EXERCISE
Work out how many lines of the data contain "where" and reply with that number alone.

DATA SEGMENT
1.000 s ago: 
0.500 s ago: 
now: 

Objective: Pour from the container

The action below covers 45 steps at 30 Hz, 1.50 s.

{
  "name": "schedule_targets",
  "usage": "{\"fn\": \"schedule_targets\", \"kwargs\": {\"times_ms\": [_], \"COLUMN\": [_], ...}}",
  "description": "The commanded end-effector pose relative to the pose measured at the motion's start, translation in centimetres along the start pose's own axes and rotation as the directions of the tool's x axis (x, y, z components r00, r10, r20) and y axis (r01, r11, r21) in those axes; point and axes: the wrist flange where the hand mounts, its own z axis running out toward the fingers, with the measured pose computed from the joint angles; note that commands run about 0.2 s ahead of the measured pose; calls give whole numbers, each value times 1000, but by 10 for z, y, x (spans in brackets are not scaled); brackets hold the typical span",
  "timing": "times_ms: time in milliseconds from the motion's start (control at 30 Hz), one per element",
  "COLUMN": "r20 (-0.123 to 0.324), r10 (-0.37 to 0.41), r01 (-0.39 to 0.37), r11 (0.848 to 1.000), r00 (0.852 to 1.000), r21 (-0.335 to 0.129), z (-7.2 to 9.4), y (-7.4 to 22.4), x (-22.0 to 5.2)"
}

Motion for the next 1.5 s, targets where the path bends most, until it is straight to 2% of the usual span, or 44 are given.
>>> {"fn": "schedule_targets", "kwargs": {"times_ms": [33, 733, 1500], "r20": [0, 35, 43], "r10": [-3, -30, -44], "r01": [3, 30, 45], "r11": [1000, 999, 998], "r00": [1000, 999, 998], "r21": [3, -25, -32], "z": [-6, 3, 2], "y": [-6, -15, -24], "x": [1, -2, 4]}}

COMPLETED EXERCISE
2